I listened to the Henson biography by Brian Jay Jones, and watched all the Muppet Shows on my laptop in the background, played soundtracks from the Muppet albums of my youth, and watched Muppet films and the documentaries about Henson when not painting during the rendering process of this picture. One of my favorite artists is James Ensor, and I love the painting of his Self Portrait with Masks from 1899, where he is immersed amongst masked characters from his mother’s gift shop below his studio in Belgium that populated his cartoonish paintings, and here I was consciously thinking of the uncanny valley of Henson in the center of his own cosmology, bringing out with painterly form the feelings of each of his beloved characters—in this image, his own self portrait as a puppet appears with some of his cohort puppeteers, so this is a portrait of him and his own portraits of different sides of his cosmology and company, an appropriation of what must been an approved publicity shot for his world. I’ve been interested since my first oil paintings in college in rendering cartoon characters as if they are “real”, and certainly puppets inhabit our own 3-d space, but to amalgamate both human and puppet into an image is how I’m hopefully transforming the original appropriated photo—in addition to the semiotics of putting this image in context with the rest of the My American Dream oeuvre and this “chapter,” City of Angels.  I love Warhol for his contextualization of popular culture and his Duchampian moves of bringing everyday readymade pop iconography into a fine art realm—but feel he must have been on the spectrum as his imagery has flattened out real people into icons—not just like religious icons, but also how, in a post-Modern view, the agency of his figures have been reified into Capital, like how Marilyn Monroe must have become lost in the machine that transformed her for popular consumption. I love the painterliness of Rembrandt, where we might not know the subject of his portraits but can synesthetically “feel” the emotions and passions of the interior soul of his subjects.  If we could marry the pop relevancy of a Warhol with the empathy, compassion, warmth and painterly emotion of a Rembrandt, maybe we could have something new, something I’m trying to do with my paintings—and to have them have an allegorical resonance in the context of my framework of narrative allegory for our times.

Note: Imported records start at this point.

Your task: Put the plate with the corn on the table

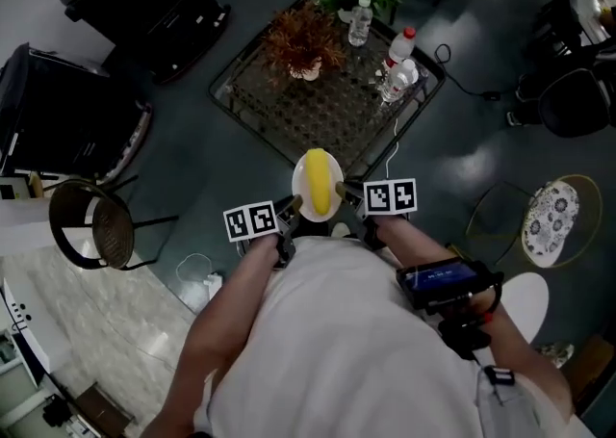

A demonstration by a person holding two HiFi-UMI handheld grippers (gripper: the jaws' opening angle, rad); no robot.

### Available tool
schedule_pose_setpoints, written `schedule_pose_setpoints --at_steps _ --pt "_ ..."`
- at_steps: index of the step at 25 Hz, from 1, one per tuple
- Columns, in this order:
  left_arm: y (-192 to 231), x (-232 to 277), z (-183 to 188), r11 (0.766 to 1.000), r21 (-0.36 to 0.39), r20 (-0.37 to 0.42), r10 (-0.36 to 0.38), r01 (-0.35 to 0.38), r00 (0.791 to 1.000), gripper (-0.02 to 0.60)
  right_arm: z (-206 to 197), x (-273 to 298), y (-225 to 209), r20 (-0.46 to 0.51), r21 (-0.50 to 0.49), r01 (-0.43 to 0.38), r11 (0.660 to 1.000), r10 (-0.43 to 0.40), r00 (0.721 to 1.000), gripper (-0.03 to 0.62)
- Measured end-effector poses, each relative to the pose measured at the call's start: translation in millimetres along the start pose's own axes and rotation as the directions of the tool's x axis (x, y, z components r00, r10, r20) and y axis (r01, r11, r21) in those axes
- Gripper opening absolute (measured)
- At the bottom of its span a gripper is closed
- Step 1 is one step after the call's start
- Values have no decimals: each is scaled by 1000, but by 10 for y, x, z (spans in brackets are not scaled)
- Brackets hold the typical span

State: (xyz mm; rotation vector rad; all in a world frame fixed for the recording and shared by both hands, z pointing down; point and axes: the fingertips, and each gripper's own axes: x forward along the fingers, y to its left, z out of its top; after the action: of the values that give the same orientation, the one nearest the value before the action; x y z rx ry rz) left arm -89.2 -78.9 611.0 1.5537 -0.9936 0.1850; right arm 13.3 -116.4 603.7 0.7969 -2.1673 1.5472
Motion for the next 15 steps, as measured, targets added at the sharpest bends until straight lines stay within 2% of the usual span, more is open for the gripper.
schedule_pose_setpoints --at_steps 4,11,15 --pt "62 18 105 1000 -1 -23 5 -5 1000 37 43 108 10 -21 19 3 1000 -3 1000 46" --pt "246 137 411 1000 -18 -25 9 -9 1000 37 304 411 -56 -35 27 11 1000 -10 999 46" --pt "324 170 462 1000 -22 -23 9 -10 1000 37 338 499 -76 -39 26 7 1000 -6 999 46"
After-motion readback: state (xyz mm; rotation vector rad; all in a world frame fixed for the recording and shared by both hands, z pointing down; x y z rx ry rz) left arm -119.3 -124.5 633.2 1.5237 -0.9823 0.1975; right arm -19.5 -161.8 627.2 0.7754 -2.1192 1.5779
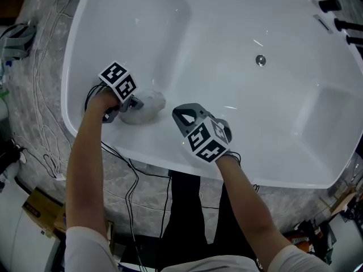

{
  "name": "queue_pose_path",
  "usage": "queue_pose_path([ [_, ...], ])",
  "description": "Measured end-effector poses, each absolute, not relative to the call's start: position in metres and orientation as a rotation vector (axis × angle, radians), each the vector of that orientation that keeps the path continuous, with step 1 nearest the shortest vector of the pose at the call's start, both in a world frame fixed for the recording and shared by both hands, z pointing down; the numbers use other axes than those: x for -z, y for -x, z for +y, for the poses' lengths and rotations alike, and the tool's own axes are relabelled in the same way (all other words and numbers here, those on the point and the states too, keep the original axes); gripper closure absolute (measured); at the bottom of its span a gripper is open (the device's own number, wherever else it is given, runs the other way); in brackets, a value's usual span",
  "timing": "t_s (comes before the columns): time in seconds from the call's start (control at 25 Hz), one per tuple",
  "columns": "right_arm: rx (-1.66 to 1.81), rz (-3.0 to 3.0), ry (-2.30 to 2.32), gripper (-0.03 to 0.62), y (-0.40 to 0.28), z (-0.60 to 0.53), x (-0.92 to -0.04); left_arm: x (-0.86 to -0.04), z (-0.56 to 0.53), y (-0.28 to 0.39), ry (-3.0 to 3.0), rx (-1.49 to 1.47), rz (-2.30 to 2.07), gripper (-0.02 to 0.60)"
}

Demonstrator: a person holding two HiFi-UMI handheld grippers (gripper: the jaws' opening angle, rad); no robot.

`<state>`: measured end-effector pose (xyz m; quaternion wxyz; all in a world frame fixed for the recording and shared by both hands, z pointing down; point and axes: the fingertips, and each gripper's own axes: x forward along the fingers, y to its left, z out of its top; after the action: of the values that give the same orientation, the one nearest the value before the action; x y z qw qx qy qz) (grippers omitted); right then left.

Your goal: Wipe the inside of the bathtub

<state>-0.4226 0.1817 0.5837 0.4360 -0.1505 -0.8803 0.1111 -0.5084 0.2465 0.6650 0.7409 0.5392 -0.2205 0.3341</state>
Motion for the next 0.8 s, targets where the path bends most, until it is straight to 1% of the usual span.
queue_pose_path([
  [0.36,-0.280,-2.196,0.419,0.576,0.445,0.200,-0.586,-0.685,0.263,0.553,-1.043,-0.876,-0.586,0.486],
  [0.56,-0.261,-2.189,0.436,0.576,0.448,0.203,-0.592,-0.703,0.262,0.558,-1.030,-0.955,-0.596,0.486],
  [0.8,-0.210,-2.181,0.442,0.575,0.454,0.205,-0.613,-0.724,0.256,0.557,-1.042,-0.949,-0.630,0.486],
])
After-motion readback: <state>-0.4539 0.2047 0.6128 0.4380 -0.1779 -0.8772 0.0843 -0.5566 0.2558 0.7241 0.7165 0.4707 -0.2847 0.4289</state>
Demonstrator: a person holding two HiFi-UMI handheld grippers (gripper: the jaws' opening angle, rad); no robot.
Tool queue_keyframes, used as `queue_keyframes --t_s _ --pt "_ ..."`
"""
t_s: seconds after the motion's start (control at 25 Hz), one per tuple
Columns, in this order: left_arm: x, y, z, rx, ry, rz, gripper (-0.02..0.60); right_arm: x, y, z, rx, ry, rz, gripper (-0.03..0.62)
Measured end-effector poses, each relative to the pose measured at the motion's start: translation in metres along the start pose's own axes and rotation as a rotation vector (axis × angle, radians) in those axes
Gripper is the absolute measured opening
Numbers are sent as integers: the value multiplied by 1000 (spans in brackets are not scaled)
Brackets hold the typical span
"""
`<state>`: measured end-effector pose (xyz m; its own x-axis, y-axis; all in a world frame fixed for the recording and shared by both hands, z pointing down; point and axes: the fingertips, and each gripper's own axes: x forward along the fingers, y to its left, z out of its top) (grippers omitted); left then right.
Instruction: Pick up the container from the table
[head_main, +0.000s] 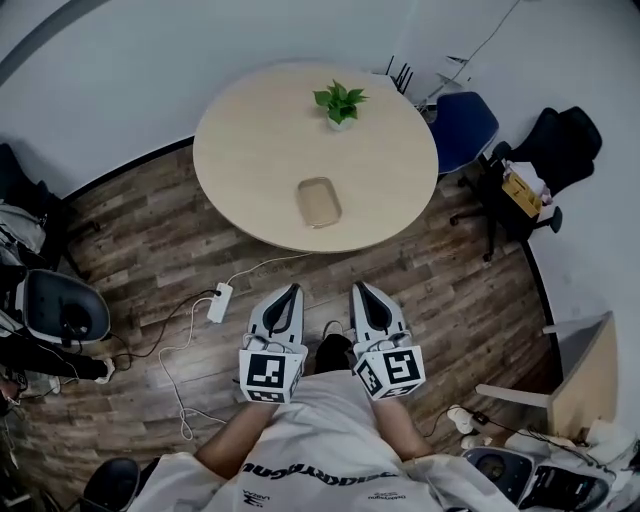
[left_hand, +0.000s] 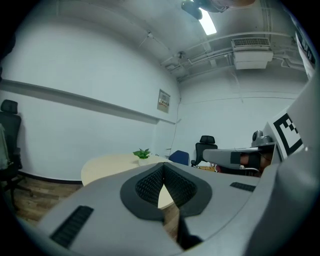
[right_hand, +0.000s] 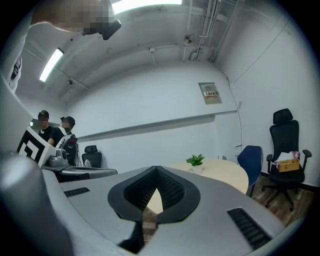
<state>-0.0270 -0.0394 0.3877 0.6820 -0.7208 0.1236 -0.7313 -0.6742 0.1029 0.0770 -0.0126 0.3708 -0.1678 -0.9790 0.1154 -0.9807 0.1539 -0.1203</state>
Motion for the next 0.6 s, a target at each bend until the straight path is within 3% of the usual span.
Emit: queue_keyframes --t_s 0.24,0.6 --pt "65 19 -8 -74 66 77 15 55 -44 5 4 43 54 25" --pt "169 38 -25 -120 160 152 17 149 -106 -12 38 152 138 26"
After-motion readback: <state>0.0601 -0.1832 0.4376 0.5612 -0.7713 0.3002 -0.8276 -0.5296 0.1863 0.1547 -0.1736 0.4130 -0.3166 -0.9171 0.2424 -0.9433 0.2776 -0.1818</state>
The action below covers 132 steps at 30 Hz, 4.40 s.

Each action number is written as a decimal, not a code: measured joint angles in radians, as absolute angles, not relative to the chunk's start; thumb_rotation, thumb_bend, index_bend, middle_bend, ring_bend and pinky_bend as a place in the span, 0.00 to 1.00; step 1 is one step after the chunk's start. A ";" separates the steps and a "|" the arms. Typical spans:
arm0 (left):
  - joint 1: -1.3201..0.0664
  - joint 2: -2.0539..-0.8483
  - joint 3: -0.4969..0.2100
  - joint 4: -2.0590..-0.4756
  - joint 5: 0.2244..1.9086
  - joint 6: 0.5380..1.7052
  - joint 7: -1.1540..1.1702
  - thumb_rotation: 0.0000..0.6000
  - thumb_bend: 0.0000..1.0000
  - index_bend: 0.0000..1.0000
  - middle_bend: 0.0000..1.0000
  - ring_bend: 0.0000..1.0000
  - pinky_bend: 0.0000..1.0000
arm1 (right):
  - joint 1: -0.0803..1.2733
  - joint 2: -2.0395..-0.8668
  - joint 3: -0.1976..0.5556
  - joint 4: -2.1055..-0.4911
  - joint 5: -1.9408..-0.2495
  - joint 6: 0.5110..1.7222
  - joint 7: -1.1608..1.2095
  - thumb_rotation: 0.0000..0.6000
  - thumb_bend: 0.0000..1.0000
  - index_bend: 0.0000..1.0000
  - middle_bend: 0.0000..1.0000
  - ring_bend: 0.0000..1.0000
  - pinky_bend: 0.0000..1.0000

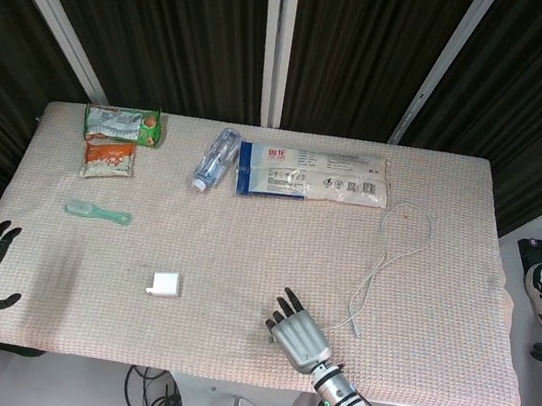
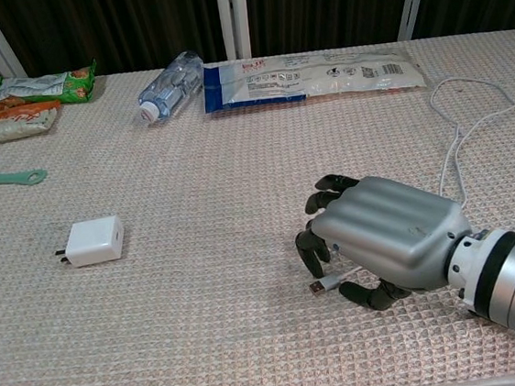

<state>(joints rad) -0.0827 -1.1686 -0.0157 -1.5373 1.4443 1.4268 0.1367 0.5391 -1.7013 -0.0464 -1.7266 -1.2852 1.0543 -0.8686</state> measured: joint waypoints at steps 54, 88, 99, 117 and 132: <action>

These are all personal paintings for me, too. When I was Chair of the Roski 2D program of painting, drawing and printmaking at Roski, I had to suffer the slings and arrows of how the “the politics of academia is so severe as there is so little at stake”, but sometimes there is a lot to accomplish for the good of the school and humankind.  I had to turn around the dept. from an atelier, “drawing from the model” and “still lives with eggs and candles in pristine white environments” to a more critical thinking and relevant program, in addition to creating the Visual Narrative Program, in a place where the old guard gave me such pushback—“cartoons aren’t art” and “we don’t want to be a vocational school” that it gave me Crohn’s Disease in my fight to update the program to make it relevant and to open up a channel that the students desperately wanted to make work for the world.  One of the most moving videos on YouTube about Henson was his public memorial held on May 21, 1990, just five days after his death, at the Cathedral of Saint John the Divine in NYC, which ended with (and printed on the program), his son Brian reading from a letter written to his children to be read on the occasion of his death, ““Please watch out for each other and love and forgive everybody. It’s a good life, enjoy it”.  I ended the painting listening to this and weeping, painting Henson’s face as if he was talking to me, allowing myself to let go of the anger and frustrations of my life as I was, hypothetically, “channeling his spirit”, much a like a puppeteer might when projecting into their avatar their own soul.